When we know and revere the wholeness of life, we can stay alert and steady. We know there is no private salvation. We join hands to find the ways the world self-heals—and see the chaos as seedbed for the future.

—Joanna Macy, Molly Young Brown
Coming Back to Life. Practices to Reconnect Our Lives, Our World

Oldest Rooster

Chicks and a Keet Hatched in Incubator This Week

Fowl tally:
17 hens
4 roosters
12 mature guineas
9 adolescent guineas
9 chicks and 1 keet, born this week
30 guinea eggs in a nest



The youngest of the hens
are now laying eggs.
Theirs are darker brown
and, yesterday,
one blue-specked brown egg!


A guinea hen
is sitting on a nest
with 30 eggs in it.
It’s in the barn,
so hatchlings will not
have to negotiate tall grass.
But they may encounter snakes
and cats.
We will keep an eye on them
when they hatch in a month or so,
and if they start to disappear
we will move them out of the barn.
With chickens and guineas,
there are situations
that need to be addressed.
Most of the summer,
herding the six youngest adult guineas
back into the barn at night
has been challenging—
say our guests.
They seem to be getting the hang of it
Ann brought a fireplace screen out
to put next to the door they enter
and that has helped tremendously.
Guineas aren’t the only ones
slow to adjust.

20130820_092326Mamma Cat Sharing Food with Chickens

Kitten and Chickens

the situation needing attention
is that the hens have discovered
the cats’ food.
We usually feed the cats first,
on a shelf
too high for dogs to get the food.
But the shelf is next to the chickens’
door to the barn
and when we open the door,
the chickens scramble to the bowls of cat food.
And eat it all
right then.
Cats would leave some
to snack on throughout the day.
So we’ve had to make changes,
though the cats don’t seem to mind
being close to the birds;
Mamma Cat rubs up against
one of the roosters.
Instead of opening the door for the chickens
and then feeding the cats,
I have been feeding the cats first,
putting up with the roosters’ ruckus
until the cats have had a head-start.
In the evening,
after the hens go into the barn for the night,
I sneak the cats some more food.
But I know the cats prefer to nibble,
so I’ve been thinking of another place
to feed them.
It can’t be where the dogs
or goats
can reach the food.
It can’t be near where
the wild birds eat.
I put a bowl of cat food
atop the rain barrel
near the back porch.


Johnson Grass

Having been to the mountain top,
on retreat a week ago,
learning more deeply
Joanna Macy’s “Work that Reconnects,”
I awoke today
with that clarity
that sometimes comes
between sleep and awake.
This would be a quiet day
and so the angst:
I need to be more engaged
with people
doing “the work that reconnects”
us to each other
and all who live on the planet;
helping people come to know
that connection
It’s urgent;
how can a day alone
My morning welcoming
on the porch
wouldn’t do.
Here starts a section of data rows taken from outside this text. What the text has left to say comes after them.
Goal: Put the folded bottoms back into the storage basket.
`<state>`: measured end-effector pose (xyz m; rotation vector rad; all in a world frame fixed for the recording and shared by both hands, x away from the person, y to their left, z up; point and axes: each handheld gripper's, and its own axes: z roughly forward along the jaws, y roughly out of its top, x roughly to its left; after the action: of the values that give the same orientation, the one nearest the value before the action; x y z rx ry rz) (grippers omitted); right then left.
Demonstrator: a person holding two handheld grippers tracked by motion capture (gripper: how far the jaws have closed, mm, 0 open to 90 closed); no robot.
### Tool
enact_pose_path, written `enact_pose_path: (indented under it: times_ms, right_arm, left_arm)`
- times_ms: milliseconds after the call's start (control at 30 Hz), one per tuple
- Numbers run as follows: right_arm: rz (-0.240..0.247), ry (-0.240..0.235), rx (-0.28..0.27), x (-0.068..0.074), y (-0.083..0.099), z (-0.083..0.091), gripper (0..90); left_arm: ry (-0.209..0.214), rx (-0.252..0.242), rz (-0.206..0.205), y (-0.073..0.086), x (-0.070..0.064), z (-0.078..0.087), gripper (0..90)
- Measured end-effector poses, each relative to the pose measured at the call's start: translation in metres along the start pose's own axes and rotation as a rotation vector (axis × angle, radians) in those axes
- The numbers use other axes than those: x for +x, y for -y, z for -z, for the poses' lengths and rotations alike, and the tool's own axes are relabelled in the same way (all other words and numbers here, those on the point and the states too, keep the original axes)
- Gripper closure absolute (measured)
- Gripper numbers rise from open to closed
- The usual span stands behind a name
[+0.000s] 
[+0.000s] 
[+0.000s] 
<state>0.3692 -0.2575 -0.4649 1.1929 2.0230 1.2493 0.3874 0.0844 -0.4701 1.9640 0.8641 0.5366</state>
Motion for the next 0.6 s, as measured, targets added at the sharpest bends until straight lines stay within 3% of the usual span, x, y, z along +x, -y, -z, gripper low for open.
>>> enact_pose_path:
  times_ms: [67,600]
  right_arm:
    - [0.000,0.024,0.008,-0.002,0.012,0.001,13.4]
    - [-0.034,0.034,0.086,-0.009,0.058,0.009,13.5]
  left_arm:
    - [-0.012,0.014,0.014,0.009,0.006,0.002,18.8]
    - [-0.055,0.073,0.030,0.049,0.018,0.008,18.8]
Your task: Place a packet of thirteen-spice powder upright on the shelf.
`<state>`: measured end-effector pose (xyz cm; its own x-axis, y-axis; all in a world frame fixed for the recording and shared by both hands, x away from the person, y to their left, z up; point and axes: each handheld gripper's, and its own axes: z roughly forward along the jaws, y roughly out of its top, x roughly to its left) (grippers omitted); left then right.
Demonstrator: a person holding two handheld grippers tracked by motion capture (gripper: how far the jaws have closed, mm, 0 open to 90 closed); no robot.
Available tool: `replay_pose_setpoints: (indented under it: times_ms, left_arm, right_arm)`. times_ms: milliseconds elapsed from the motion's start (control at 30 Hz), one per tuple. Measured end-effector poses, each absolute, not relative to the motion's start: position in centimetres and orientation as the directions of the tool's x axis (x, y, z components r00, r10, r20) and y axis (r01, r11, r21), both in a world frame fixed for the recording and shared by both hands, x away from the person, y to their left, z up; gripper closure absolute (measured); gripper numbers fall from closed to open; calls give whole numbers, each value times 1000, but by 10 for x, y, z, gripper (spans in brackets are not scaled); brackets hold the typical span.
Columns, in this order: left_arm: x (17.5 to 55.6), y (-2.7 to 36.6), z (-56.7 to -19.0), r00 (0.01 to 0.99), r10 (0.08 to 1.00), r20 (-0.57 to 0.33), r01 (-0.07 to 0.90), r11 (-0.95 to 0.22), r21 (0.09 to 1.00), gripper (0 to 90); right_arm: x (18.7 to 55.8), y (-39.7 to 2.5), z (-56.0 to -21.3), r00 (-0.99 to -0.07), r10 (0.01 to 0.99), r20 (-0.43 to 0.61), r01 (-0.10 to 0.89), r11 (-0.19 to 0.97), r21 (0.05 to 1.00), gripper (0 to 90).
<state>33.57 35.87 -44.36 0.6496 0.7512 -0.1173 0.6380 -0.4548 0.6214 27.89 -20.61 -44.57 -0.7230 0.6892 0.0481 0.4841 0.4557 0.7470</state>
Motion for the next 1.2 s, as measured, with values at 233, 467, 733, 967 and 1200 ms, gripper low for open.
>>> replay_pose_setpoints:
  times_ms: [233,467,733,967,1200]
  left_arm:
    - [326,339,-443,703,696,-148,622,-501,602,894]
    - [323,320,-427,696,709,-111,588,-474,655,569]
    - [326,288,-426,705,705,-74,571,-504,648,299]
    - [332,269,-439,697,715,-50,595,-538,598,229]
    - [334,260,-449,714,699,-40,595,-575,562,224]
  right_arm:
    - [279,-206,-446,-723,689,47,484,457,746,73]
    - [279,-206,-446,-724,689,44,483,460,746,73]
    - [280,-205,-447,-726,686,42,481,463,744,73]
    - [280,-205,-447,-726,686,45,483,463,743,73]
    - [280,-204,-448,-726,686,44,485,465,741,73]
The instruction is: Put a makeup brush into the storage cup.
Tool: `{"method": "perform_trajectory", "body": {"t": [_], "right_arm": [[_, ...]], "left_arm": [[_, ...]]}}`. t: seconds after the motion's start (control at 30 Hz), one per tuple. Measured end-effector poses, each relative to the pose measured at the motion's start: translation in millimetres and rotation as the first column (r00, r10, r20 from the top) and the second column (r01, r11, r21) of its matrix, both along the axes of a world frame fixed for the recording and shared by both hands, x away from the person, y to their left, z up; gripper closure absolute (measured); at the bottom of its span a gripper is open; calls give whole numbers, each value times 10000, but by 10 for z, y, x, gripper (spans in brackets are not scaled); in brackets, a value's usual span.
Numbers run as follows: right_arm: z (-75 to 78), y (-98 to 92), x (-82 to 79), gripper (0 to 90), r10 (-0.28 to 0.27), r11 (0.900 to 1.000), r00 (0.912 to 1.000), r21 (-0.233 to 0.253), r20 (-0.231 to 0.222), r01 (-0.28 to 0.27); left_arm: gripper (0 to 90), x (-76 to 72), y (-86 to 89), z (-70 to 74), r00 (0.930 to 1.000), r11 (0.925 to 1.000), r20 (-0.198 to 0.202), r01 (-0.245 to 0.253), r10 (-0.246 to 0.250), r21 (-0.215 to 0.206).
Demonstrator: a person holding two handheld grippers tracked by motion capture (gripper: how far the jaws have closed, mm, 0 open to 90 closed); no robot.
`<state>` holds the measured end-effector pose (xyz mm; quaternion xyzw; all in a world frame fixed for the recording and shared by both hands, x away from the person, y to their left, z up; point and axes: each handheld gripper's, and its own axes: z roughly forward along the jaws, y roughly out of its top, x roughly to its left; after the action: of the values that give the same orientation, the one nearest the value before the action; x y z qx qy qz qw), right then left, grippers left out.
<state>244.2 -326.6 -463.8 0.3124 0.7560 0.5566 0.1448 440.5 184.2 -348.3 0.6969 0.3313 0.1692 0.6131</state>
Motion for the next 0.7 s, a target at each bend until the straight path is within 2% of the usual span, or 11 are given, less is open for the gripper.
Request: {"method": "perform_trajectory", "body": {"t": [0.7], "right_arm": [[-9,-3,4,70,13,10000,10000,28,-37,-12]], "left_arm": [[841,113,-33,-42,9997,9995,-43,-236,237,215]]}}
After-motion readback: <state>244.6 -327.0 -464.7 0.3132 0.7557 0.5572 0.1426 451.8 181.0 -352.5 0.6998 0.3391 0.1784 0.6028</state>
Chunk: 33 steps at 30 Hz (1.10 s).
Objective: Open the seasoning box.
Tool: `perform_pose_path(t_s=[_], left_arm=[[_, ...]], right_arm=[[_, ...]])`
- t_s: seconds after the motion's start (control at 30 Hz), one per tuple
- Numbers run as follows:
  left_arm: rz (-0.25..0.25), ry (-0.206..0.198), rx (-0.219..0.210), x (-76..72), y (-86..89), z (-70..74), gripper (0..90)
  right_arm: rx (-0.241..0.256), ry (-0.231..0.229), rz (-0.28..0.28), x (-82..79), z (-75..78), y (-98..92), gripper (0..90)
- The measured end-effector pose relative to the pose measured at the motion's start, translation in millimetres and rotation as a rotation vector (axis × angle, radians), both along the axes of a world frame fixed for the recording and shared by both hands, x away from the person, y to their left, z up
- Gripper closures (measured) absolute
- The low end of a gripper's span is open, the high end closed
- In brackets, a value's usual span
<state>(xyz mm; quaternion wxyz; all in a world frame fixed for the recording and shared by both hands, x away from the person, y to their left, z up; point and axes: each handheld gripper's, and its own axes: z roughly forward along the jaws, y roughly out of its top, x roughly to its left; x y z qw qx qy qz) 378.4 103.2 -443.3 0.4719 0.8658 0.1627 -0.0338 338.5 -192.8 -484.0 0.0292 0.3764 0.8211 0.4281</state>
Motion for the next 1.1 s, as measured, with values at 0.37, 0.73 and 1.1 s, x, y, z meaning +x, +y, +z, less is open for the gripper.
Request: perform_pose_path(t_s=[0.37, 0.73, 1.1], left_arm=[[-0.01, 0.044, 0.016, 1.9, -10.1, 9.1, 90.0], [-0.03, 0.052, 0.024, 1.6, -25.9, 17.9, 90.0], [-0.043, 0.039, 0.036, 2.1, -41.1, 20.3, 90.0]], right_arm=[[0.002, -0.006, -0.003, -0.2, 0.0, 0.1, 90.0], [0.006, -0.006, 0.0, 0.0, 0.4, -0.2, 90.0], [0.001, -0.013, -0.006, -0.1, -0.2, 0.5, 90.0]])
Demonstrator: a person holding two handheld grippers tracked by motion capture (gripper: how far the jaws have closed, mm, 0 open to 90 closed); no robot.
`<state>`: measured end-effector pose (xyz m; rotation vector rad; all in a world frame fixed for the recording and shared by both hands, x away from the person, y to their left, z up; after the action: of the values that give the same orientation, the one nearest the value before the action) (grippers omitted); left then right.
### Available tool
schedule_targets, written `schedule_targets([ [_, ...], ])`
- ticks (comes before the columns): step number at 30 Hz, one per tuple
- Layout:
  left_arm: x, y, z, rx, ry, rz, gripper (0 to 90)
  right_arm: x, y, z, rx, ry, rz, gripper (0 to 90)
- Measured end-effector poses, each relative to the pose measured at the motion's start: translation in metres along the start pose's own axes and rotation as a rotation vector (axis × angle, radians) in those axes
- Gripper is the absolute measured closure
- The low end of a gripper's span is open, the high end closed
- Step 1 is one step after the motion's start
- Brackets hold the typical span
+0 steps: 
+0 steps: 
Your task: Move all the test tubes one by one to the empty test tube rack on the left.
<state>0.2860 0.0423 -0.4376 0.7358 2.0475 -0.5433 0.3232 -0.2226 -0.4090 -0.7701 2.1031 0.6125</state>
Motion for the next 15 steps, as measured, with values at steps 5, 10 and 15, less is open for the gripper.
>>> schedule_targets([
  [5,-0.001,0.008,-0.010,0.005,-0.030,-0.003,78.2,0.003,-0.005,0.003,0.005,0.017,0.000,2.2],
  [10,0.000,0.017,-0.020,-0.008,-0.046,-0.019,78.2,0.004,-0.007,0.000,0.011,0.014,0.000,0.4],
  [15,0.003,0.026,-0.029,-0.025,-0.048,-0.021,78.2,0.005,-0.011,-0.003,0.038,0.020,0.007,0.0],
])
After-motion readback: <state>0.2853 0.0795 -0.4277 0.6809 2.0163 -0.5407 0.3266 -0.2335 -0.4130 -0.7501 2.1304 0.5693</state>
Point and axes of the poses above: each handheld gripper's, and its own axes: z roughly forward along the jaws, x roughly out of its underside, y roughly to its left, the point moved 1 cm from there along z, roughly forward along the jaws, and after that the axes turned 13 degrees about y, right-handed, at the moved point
After that,
I knew I had to walk.
Maizey went along;
Joe, with cancer,
is not up to it.
An unusually wet
and cool
(71 degrees at 7 this late-August morning!)
and everything has flourished.
Johnson Grass is what’s as high
as an elephant’s eye.
Snow on the Mountain,
fill the pastures.
Other grasses are taller,
their heads fuller.
and two little orange butterflies
are company
as we walk.
The breeze is light,
There is a pool of muddy water
beneath the bridge,
muddy ruts
on Zig Zag Lane.





DSCN0852Flourishing and Abundance
on the Prairie this Summer

It is a sweet morning walk
and my restless heart
is soothed.
For today
it is enough
to be in the natural world,
to enjoy it,
to be grateful for it.
Step one
in “the work that reconnects.”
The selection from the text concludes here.